图4显示于GRO-γ存在下分化的MDDCs具有细胞激素耐受性。将纯化自人类PBMCs之CD14+单核细胞于有或无重组GRO-γ(250ng/mL)存在下,经过或未经CXCR2受体竞争型拮抗剂SB225002(250nm)预处理30分钟的条件下进行分化。(A)以实时RT-PCR测定培养7天之MDDCs的mRNA表现。将Ct值以GAPDH基因之表现量为基准归一化。以2-△Ct法计算差异值,且数据以相对于未经处理之DC所获得之值的百分比表示。结果代表得自五个独立的实验重复三次的平均值±标准偏差。*:p<0.05;**:p<0.01;***:p<0.0001。(B)培养液中的细胞激素含量以ELISA进行测定。数据系以相对于未经处理DC所获得之值(平均值±SD)的细胞激素浓度倍数。n=2-3。数据来自至少三个独立的实验。*:p<0.05;**:p<0.01;***:p<0.0001。(C)将进行分化5天之未成熟MDDCs固定于载玻片上,并以0.1%(v/v)NP-40/PBS使其具有可通透性。藉由将MDDCs以小鼠抗-人类IDO抗体(1/50),及之后之山羊抗-小鼠IgG-DyLight 488标记的抗体(1/150)进行染色,来检测细胞内的IDO表现。通过共聚焦显微镜采集影像。线段=10μm。

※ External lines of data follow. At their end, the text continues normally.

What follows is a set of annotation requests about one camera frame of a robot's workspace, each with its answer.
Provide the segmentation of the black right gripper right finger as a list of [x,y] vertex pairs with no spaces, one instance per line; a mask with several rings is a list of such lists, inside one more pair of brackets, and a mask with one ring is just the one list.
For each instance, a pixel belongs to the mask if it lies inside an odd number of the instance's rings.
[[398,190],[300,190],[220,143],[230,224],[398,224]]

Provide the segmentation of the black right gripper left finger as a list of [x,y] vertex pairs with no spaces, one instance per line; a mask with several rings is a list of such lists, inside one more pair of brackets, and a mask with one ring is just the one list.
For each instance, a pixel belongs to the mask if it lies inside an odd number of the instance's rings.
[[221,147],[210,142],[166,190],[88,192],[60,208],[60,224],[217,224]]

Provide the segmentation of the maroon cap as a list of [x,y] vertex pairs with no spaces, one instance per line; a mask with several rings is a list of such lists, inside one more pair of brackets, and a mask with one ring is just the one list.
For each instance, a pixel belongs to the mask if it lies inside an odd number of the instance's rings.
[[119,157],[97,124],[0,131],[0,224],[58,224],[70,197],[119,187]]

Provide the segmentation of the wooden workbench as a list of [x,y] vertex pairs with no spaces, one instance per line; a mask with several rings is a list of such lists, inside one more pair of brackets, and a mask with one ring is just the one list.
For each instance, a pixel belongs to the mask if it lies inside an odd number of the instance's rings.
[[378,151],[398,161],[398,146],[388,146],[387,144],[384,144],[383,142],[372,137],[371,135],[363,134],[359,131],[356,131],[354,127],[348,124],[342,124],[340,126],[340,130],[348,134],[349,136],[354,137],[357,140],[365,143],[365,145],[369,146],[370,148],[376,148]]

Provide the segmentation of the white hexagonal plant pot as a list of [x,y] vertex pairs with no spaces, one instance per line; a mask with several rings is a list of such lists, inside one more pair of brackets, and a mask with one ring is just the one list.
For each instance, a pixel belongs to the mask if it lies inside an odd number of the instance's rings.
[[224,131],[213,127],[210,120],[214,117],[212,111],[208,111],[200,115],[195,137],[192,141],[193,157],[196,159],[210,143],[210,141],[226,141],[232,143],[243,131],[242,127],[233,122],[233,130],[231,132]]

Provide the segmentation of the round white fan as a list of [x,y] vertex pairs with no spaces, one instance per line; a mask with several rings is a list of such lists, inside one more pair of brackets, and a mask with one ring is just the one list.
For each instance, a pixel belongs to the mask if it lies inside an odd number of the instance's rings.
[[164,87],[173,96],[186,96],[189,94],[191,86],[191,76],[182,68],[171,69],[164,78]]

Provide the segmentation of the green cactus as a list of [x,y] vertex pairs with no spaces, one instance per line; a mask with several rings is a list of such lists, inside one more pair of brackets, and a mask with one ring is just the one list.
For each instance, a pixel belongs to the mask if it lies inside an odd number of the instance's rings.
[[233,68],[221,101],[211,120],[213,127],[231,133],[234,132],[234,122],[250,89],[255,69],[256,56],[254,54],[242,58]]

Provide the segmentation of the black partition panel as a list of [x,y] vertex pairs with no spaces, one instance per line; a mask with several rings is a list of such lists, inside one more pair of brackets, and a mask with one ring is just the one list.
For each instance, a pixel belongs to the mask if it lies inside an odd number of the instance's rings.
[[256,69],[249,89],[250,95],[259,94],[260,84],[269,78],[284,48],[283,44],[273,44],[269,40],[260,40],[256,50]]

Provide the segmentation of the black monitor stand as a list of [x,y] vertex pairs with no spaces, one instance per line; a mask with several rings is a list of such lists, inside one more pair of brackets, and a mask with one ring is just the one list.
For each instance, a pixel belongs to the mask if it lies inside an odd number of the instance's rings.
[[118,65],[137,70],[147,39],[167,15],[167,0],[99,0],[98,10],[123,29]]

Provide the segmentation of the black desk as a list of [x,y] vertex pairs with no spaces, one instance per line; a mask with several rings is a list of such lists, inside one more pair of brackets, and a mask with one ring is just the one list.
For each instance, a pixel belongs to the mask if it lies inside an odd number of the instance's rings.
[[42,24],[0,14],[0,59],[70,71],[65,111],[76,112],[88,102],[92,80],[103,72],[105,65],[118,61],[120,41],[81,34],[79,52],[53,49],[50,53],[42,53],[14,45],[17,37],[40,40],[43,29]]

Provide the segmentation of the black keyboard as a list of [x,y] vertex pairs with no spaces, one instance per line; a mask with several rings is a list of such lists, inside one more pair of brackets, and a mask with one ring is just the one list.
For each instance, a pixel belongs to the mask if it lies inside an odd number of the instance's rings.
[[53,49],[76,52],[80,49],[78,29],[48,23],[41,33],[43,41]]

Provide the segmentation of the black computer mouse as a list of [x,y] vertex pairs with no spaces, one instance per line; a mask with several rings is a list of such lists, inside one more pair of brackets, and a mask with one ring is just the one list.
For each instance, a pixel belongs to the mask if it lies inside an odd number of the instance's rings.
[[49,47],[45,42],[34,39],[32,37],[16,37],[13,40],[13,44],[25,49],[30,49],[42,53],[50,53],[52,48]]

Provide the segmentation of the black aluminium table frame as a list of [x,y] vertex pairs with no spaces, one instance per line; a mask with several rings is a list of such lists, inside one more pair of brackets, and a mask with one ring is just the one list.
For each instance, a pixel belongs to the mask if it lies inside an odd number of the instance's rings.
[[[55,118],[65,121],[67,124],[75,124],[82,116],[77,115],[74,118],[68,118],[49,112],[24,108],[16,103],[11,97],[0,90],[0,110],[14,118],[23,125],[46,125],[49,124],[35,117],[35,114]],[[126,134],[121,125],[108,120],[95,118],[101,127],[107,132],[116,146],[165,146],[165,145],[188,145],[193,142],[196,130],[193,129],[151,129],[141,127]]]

图5显示受GRO-γ处理之MDDCs启动的T细胞具有耐受性性质。将人类CD3+T细胞(3×105个)以被3×104个于有或无重组GRO-γ存在下,经过或未经SB225002预处理之条件下进行分化之MDDCs刺激。(A)以RT-PCR评估于纯化自MDDC的CD3+T细胞及T细胞共培养物中之选择性基因IL-4、IL-10、IL-12和IFN-γ的mRNA表现。相对基因表现系对于GAPDH之表现正常化。数据以相对于经DC-启动之T细胞组所得值(平均值±SD)的基因表现倍数表示(n=3)。实验结果来自5个独立实验。(B)以ELISA分析存在于收集自与T淋巴细胞共培养之经GRO-γ处理和未处理的MDDCs之细胞培养上清中的细胞激素图谱。数据以细胞因子浓度的平均值±标准偏差表示。n=2-3。结果来自三个独立实验。*:p<0.05;**:p<0.01;***:p<0.0001。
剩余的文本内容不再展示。